The answer, he pointed out in another graph, is a big problem for the utilities that make their money from supplying power to households, because a lot of that demand will now disappear from view, and go “behind the meter.
Martin says a home with a 4kW array might still use the grid for most of the time – meaning that only 45 per cent of the load is “hidden” from the network behind the meter.
But with battery storage, the rate of “load defection” – as opposed to grid defection – was likely to increase to the high 90 per cent levels in some instances (see graph above). Those households will only be tapping into network for a small amount of their energy needs.
This, of course, has major implications for network business models – particularly their revenue source – and for other consumers. Networks, Martin says, will have to face losing $100 million in revenue in West Australia for instance, or load 20 per cent more grid costs on to other consumers to protect their revenues.
Hence, Martin says, the need for completely new ways of thinking about network use, and of sharing solar energy and battery storage. That’s what Power Ledger intends to do with its shared solar model – it allows those with solar and storage to share their power with those who maybe don’t have it – and allows better utilisation of the grid.
It also requires, he says, a completely new way of thinking about regulations. The rules governing the electricity industry had been framed without any consideration for sharing energy, for storing energy, or for the kind of technology that his company proposes.
Martin was not the only person talking of an imminent tipping point in the economics of battery storage. Stefan Jarnason, the founder and head of Solar Analytics, a monitoring company partly owned by AGL Energy, says he believed that even some of the more bullish forecasts for battery storage were too conservative.
These included predictions – from the likes of Bloomberg New Energy Finance above – that some six million households will have energy storage by 2040. Jarnason says that this shows that massive uptake is inevitable, but it is the speed that counts.

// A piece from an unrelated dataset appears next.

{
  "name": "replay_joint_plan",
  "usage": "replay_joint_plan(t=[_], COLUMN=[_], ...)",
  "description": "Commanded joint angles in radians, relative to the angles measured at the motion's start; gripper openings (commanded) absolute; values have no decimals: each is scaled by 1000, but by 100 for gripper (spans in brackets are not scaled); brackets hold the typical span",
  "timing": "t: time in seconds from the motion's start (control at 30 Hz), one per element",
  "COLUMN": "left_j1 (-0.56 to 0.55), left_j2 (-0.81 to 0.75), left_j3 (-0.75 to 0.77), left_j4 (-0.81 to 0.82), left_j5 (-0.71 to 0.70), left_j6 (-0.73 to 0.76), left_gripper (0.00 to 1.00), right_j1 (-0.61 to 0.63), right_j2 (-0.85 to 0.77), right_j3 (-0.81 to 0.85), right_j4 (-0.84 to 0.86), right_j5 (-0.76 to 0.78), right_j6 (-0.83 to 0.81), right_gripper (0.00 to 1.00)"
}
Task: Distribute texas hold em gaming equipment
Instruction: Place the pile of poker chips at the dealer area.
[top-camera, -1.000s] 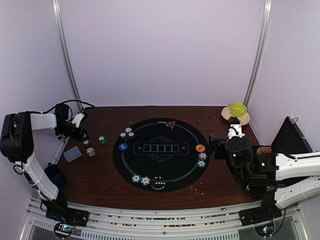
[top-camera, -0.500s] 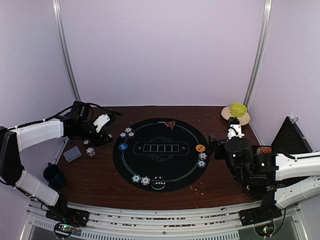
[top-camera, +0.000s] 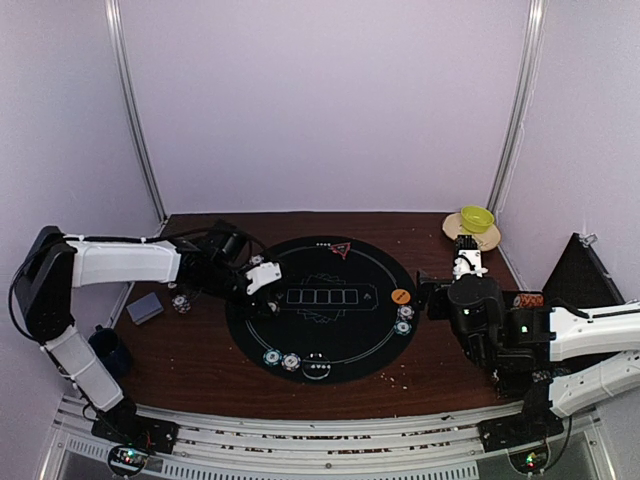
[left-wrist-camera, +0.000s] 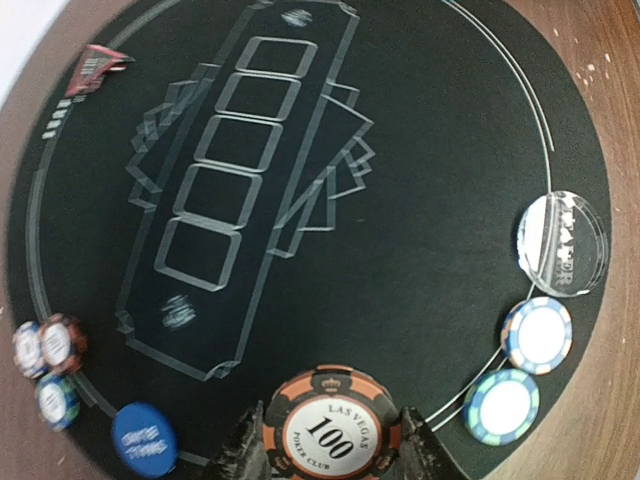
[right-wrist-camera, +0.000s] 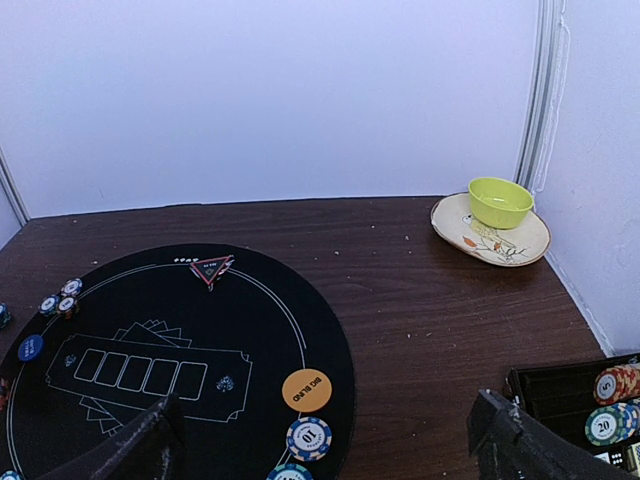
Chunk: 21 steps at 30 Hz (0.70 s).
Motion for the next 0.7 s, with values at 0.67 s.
replay_joint_plan(t=[0.67], left_j1=[-142], left_j2=[219], left_j3=[59], left_j4=[57], left_j5=[-6], left_j6=[-3], left_gripper=[33], right_j1=[5], right_j2=[-5], right_j3=[28], right_j4=[-16], right_j5=[12], right_j6=[-7], right_gripper=[100])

He notes there there are already 1.6 million homes with rooftop solar, and around one million of these would soon be paid “visually” nothing for the vast majority of their rooftop solar production that is exported back to the grid. Most premium tariffs end at the end of the year in NSW, Victoria and South Australia.
“We talk to those customers and they are not very happy about that. They love the fact that they have solar, they feel a bit green, a bit financially savvy, even a bit smug, but they already have got their money back on solar and they are now looking to do something extra.”
That estimate is backed up by experience from one of the many battery storage providers moving into the Australian market.
Enphase Energy, which is launching its first battery storage product in Australia, says more than half of the 72,000 units of its 1.2kWh battery has come from NSW, where generous feed in tariffs come to an end at the end of the year.
“The energy storage revolution is going to come much faster than a lot of people imagine and a lot of people are prepared,” Jarnason says. “Residential solar plus storage is going to eat the energy world.”